Comprising a compound according to any one of claims 1 to 63 or a stereoisomer, tautomer, hydrate, N -oxide derivative or pharmaceutically acceptable salt thereof, and a pharmaceutically acceptable carrier or diluent, Pharmaceutical composition.
A compound used for treatment according to any one of claims 1 to 63, or a stereoisomer, tautomer, hydrate, N -oxide derivative thereof, or pharmaceutically acceptable salt thereof, or a pharmaceutical composition according to claim 64.
The compound according to any one of claims 1 to 63, or a conformation thereof, for use in the treatment of muscular atrophy, obesity, insulin resistance, or type II diabetes. Isomers, tautomers, hydrates, N -oxide derivatives or pharmaceutically acceptable salts thereof or pharmaceutical compositions according to claim 64.

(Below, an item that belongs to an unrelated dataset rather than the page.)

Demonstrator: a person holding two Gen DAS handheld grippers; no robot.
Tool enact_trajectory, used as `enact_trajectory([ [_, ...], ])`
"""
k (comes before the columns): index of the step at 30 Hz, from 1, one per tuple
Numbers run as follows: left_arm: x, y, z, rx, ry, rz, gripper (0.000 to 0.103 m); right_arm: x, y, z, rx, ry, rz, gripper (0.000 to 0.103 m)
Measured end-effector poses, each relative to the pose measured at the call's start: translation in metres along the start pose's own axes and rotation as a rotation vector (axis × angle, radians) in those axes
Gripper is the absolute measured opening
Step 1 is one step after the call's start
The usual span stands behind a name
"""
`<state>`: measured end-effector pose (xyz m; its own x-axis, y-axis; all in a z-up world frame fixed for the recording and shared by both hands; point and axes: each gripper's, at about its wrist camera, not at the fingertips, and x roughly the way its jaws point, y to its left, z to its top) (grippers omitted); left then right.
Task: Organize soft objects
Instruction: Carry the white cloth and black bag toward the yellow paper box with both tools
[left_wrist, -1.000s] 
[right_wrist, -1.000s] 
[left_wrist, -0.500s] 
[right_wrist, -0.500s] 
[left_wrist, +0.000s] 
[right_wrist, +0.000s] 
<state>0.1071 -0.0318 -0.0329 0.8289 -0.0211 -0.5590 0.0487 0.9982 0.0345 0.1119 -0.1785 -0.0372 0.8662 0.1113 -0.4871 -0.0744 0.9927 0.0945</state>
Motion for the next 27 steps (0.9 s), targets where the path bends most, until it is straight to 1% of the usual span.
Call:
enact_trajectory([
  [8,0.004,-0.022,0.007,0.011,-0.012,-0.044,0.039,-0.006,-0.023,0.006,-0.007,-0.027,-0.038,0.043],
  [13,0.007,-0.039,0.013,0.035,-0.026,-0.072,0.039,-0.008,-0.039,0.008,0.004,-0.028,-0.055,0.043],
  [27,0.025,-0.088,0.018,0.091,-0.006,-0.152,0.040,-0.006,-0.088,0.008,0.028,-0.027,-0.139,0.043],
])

A method of treating obesity, insulin resistance, type 2 diabetes, or muscular dystrophy, comprising providing to an individual in need thereof a compound according to any one of claims 1 to 63, a stereoisomer, tautomer, hydrate, N - A method comprising administering an effective amount of an oxide derivative or a pharmaceutically acceptable salt thereof or a pharmaceutical composition according to claim 64.
A method of reducing the loss of muscle mass in an individual, comprising administering to an individual in need thereof a compound according to any one of claims 1 to 63, a stereoisomer, a tautomer, a hydrate, an N -oxide derivative or a pharmaceutical thereof. A method comprising administering an effective amount of an acceptable salt or a pharmaceutical composition according to claim 64.